When in 2012 @Rijksmuseum decided to put their image library with 250000 hi-res digital images into the public domain, they did something extraordinary. Since then everyone can access and use the images from the Rijksmuseum's collection free of charge to discover, collect, share, touch, ‘like’ and edit via a website called “Rijksstudio”. And better still, they chose to use the Creative Commons license for all images.
A Creative Commons (CC) license is one of several public copyright licenses that enable the free distribution of an otherwise copyrighted work. A CC license is used when an author wants to give people the right to share, use, and build upon a work that they have created. In this case, the Rijksmuseum choose the CC0 ‘open access’ license, which means that the content can be used globally without restrictions, even for commercial purposes. Anyone can combine art images with text, audio, video and animations to make a new work. This ‘remix’ can be shared, used for education and tours, and even sold as a new product.

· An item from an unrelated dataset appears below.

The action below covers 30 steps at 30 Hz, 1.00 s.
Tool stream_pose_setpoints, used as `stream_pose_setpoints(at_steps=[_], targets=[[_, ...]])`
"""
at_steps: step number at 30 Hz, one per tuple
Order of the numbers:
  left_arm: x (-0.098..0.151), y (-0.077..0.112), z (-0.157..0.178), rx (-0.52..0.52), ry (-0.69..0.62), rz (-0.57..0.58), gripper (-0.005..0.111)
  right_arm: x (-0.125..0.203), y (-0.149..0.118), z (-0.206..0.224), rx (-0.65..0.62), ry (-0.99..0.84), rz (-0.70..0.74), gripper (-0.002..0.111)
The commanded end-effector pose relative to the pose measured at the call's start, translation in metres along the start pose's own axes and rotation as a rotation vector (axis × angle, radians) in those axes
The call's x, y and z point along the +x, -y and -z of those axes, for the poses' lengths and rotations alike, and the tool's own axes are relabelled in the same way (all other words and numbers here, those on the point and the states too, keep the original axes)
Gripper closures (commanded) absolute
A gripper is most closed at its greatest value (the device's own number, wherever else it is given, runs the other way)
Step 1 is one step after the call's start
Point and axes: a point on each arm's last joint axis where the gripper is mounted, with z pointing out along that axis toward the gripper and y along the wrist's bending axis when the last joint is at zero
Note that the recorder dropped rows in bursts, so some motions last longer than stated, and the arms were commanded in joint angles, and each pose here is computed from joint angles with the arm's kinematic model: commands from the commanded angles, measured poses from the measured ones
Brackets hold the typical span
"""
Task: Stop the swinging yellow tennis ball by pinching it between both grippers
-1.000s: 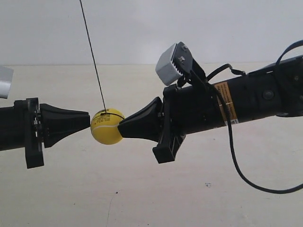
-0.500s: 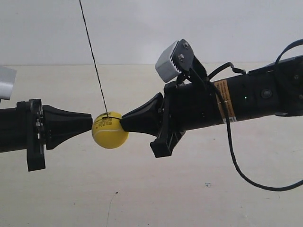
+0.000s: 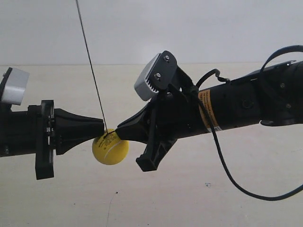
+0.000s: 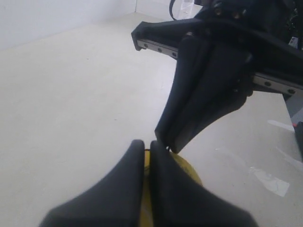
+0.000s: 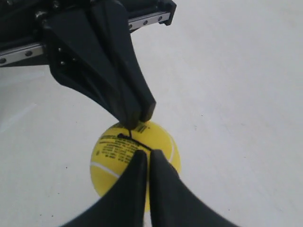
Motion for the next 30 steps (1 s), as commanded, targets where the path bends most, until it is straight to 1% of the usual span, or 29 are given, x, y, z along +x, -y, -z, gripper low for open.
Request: stream_pose_setpoints(at_steps=[1, 3, 8, 17, 20, 26, 30], targets=[[-0.001, 0.000, -0.001, -0.017, 0.021, 0.009, 0.102, -0.001, 0.000, -0.001, 0.006, 0.001, 0.004, 0.108], [-0.001, -0.001, 0.000, -0.022, 0.022, 0.010, 0.102, -0.001, 0.001, -0.001, 0.013, -0.003, 0.004, 0.108], [-0.001, -0.013, 0.015, -0.094, 0.039, 0.061, 0.102, -0.001, 0.001, -0.001, 0.016, -0.004, -0.002, 0.108], [0.002, -0.010, 0.015, -0.068, 0.008, 0.059, 0.102, -0.001, 0.001, -0.001, 0.015, -0.002, -0.002, 0.108], [0.006, -0.013, 0.015, -0.109, -0.025, 0.080, 0.102, -0.001, 0.001, -0.001, 0.011, 0.000, -0.002, 0.108], [0.005, -0.011, 0.015, -0.078, -0.025, 0.081, 0.102, -0.001, 0.001, -0.001, 0.007, 0.002, -0.004, 0.108], [0.004, -0.011, 0.020, -0.090, -0.039, 0.078, 0.102, -0.001, 0.000, -0.001, 0.005, 0.003, -0.017, 0.108]])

Check this very useful SlideShare from Jane Park (@janedaily) about Creative Commons & Cultural Heritage: http://www.slideshare.net/janeatcc/cc-cultural-heritage
Over 50 cultural institutions worldwide have made their permanent collections or records available under CC licences or public domain tools. The amount has tripled in the last five years. I am excited that they were joined this week by New York’s Metropolitan Museum of Art (@metmuseum), which released 375000 digital works via CC0.
"In making images of our public-domain artworks available to audiences under CC0, the Museum is adapting its practice to make our collection available in a way that best meets the needs of 21st-century, digital audiences."